E dobbiamo sorridere, se lo aspettano, anche quando il mal di vivere ce l’abbiamo noi: ma vendiamo pozioni magiche e la realtà è un malanno che non ci possiamo permettere.

«Signora, la crema per la candida è detraibile: ce l’ha il tesserino col codice fiscale?»

Siamo i servitori. Abbiamo una laurea in tasca o un talento che il mondo non riconosce. Trasciniamo una vita ordinaria che vorremmo solo un po’ più comoda. Perché il frastuono dei bicchieri che sbattono, l’urlo del frullatore, la marea di voci in sala. Perché i piedi esausti dopo chilometri a correre da un padrone all’altro, dentro e fuori.

«Cappuccino chiaro per me con brioche al gianduia, e spremuta di pompelmo rosa con crostatina alla mela per la mia signora.»

«È pronta la meringata per il compleanno di mio figlio?»

«Scusi dovrebbe pulire il tavolo che ci sono ancora le briciole di chi c’era prima.»

Perché le domeniche, quando le mandrie assediano la cassa per santificare il giorno di festa con i pasticcini. Perché i ragazzini bercianti delle due, appena finita la scuola.

Potremmo, dovremmo trovare quel posto di ricercatore al dipartimento di Biologia o restaurare gli affreschi delle ville palladiane. Guadagnare trecento euro in più per cambiare la lavatrice. Per ora, però, facciamo questo e il nostro valore trasuda da questo bancone, da questi portacenere.
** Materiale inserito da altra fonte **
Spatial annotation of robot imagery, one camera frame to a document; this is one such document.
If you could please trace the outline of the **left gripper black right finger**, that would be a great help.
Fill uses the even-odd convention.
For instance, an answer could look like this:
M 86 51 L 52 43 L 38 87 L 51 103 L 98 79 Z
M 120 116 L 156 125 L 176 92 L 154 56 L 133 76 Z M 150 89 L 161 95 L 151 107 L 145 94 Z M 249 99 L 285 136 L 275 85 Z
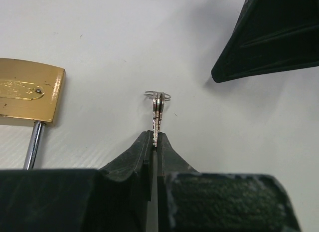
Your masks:
M 267 174 L 201 173 L 158 137 L 161 232 L 299 232 L 290 198 Z

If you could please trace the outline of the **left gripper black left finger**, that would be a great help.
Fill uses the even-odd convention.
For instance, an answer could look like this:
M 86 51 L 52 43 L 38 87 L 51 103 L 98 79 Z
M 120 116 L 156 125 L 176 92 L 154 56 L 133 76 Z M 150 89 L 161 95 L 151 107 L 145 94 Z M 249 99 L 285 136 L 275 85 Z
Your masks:
M 144 232 L 152 194 L 151 131 L 100 169 L 2 170 L 3 232 Z

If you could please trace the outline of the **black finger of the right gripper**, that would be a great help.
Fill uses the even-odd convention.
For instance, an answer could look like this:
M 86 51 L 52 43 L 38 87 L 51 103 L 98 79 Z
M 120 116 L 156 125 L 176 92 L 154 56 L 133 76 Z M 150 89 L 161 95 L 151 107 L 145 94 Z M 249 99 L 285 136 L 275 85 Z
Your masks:
M 319 64 L 319 0 L 245 0 L 215 82 Z

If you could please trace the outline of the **silver key bunch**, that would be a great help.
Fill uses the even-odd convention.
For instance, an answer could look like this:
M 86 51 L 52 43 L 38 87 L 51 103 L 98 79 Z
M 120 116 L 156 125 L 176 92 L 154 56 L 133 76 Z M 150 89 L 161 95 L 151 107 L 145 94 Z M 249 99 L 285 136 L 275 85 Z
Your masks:
M 153 147 L 157 148 L 164 105 L 171 100 L 171 96 L 158 91 L 145 91 L 144 95 L 153 101 Z
«Il cappuccino lo vuole col cacao o la cannella?»

 

Siamo i pontieri. Ci portano la vita che non serve. Se ancora serve, vale di più venduta. La sciura con la ricrescita e una pelliccia sfibrata sottobraccio: «Io la vorrei tenere, sa? È un ricordo, mia nonna la metteva sempre, ma a me non va, sono larga di spalle, lei era uno scricciolo, se l’è portata via un ictus. Il pelo è ancora buono, a quanto la può mettere?»

Glielo dobbiamo dire che l’oggetto non vale il ricordo. Che le pellicce oggi non le vuole nessuno. Un piumino spiumato, un cappottone sbiadito, quelli qualcosa rendono. Ma la pelliccia. Ci sono quelli che comprano. La signora bene a caccia di una pendola per quell’angolo vuoto della casa di campagna. Il pensionato che studia con attenzione gli sconti, perché due euro possono fargli la differenza: «Scusi, non trovo il prezzo, quanto costano questi guanti di lana?»

Qualcuno si vergogna e sta zitto: e se gli chiediamo una cifra che non ha? Li dobbiamo trattare tutti con rispetto, i poveri. Vecchi e nuovi.

«Signora guardi, la pelliccia gliela prendo lo stesso, poi vediamo.»